# Inventory



## mikeq91 (Jul 19, 2005)

In the midst of my attempt to finally organize all my halloween stuff, I thought to myself, why don't I write it all down? I've always wanted to have an inventory of everything I have, but it would be a pain unless I already have it all out like I do now. Does anyone else keep track of all the stuff they have?

I'm also writing down the price of each iteam, if i can remember it, so I can find out how much it all is in total. This will be usefull because I'm hoping to rent the stuff out and decorate for a halloween party or two. 

So do you guys do this too, or am i just an organizational freak...


----------



## Lilly (Jun 13, 2006)

Funny you should ask . I did just that this yr while putting it all away. I wrote down everything that I put in each tub and then taped the sheet to that tub. Also instead of rewriting it i took a picture of the sheet and then put them on the computer and a disk (just in case) so i have it here where i can get at it easy and not a stack of papers.


----------



## NickG (Sep 12, 2006)

I wrote everything I had down before halloween and used the list of items to plan where I was going to place everything. I drew a map and numbered each item.. I then marked it's placement on the map with it's number.


----------



## SkullAndBone (Sep 21, 2005)

Cool, I was thinking about doing an inventory too. Now I know I'm not only crazy, but there are people already here to meet me =)...

R


----------



## slightlymad (May 25, 2006)

we did an inventory this year due to the larg volume of stuff we now have a a stronge desire not to duplicate.

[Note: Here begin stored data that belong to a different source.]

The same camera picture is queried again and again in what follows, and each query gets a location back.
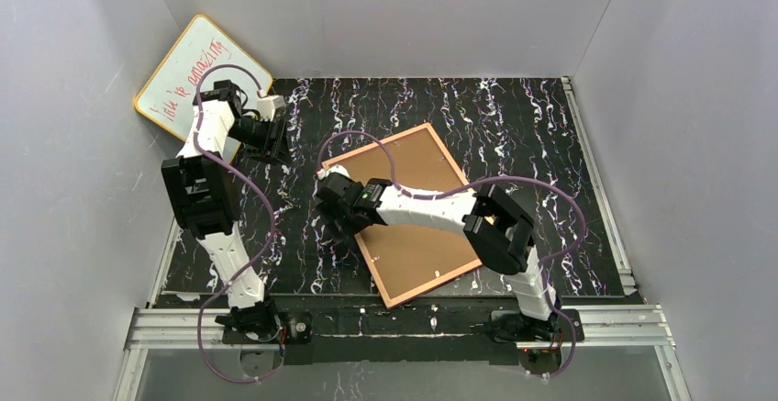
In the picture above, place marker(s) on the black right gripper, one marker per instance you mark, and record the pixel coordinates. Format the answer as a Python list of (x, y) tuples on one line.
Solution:
[(331, 209)]

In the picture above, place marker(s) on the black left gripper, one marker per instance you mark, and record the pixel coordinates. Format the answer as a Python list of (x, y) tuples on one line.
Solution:
[(274, 137)]

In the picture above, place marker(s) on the pink wooden picture frame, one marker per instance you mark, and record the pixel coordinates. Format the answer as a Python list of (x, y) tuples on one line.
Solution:
[(377, 264)]

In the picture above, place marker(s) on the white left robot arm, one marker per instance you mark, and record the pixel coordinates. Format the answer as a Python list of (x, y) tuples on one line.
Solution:
[(202, 190)]

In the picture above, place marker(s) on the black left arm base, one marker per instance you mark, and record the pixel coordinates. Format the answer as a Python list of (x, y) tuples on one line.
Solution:
[(287, 328)]

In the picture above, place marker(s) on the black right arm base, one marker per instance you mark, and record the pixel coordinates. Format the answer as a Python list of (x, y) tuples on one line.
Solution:
[(513, 326)]

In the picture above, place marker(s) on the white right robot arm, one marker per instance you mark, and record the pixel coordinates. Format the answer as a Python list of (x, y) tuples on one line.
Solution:
[(499, 230)]

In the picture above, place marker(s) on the yellow rimmed whiteboard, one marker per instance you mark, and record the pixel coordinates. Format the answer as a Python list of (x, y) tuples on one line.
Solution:
[(167, 97)]

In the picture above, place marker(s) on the black marble pattern board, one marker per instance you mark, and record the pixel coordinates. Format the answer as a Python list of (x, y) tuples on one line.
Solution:
[(521, 126)]

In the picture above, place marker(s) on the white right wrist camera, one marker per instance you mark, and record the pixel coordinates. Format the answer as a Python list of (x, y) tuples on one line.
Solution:
[(333, 174)]

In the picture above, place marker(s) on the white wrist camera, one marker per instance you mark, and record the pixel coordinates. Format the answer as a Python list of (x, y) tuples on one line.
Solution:
[(333, 174), (269, 107)]

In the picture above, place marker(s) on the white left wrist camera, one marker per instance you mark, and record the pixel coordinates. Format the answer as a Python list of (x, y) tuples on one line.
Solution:
[(269, 107)]

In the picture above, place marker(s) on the aluminium rail frame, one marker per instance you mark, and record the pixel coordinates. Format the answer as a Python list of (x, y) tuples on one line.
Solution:
[(434, 346)]

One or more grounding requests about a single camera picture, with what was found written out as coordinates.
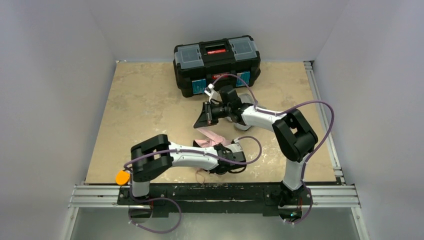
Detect black plastic toolbox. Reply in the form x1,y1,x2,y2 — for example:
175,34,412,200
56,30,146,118
173,35,261,98

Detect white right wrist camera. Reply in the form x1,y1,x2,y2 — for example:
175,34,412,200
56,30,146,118
204,83,219,102

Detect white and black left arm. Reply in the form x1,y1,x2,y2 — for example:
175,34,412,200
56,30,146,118
124,134,247,198

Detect pink and black folding umbrella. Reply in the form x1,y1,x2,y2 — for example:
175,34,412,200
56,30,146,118
193,127,231,184

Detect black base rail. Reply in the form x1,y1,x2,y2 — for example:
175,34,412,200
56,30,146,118
117,182,313,220

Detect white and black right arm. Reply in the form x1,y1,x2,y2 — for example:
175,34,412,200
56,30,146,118
193,85,318,200

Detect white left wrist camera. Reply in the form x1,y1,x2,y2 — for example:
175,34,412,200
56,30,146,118
226,138,244,156

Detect orange object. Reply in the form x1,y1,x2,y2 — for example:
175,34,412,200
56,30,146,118
115,169,131,186

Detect grey umbrella case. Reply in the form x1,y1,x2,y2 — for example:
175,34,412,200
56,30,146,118
233,93,254,132

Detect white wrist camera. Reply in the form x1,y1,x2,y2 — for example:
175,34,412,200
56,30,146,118
204,83,219,102
226,138,244,156

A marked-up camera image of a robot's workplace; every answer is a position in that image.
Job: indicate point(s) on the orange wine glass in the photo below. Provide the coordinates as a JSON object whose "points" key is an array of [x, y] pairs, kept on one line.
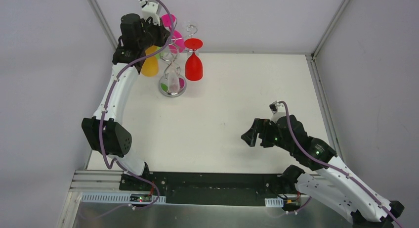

we also photographed it all as starting next year it will be stored away from home and will definitly be insured


----------



## pyro (Oct 7, 2006)

wow i thought about it-but now i have to do it ,never thought about pics and price, thank you


----------



## Front Yard Fright (Dec 23, 2005)

i did that after this year with my wall pannels, that way i know how many i have/how many i need to buy for next years haunt. All i have to do is make a map of what i want and see how many walls i used.
other than that, i know pretty much what i all have.


----------



## mikeq91 (Jul 19, 2005)

Well finished my inventory last night, and i guess i have over $3,000 worth of stuff... more than I had expected. But it just makes me think of how much some of you guys have since you have a lot more stuff!


----------



## Vlad (Aug 2, 2005)

I guess I'm the odd man out as usual, lol. I like to pack it all away safely, but I never inventory anything. I pretty much know what I have, but don't mind dragging it all out each year. I get a lot of last minute inspirations on using things that way. If I knew that a particular item wasn't in a certain storage box, I might not go into it, and lose the chance of using something that way. Plus I like playing with it all each year anyway, lol. 
We do keep all of the prop building parts, such as hair, eyes, wig heads, LEDs, etc., in large double door metal cabinets right in the prop work room. That stuff never gets put out of arms reach.


----------



## DeadSpider (Feb 3, 2006)

I think I am more like Vlad. I enjoy looking thru everything and then get ideas. The smaller stuff is all packed in matching rubber maid storage boxes, but not labelled or inventoried.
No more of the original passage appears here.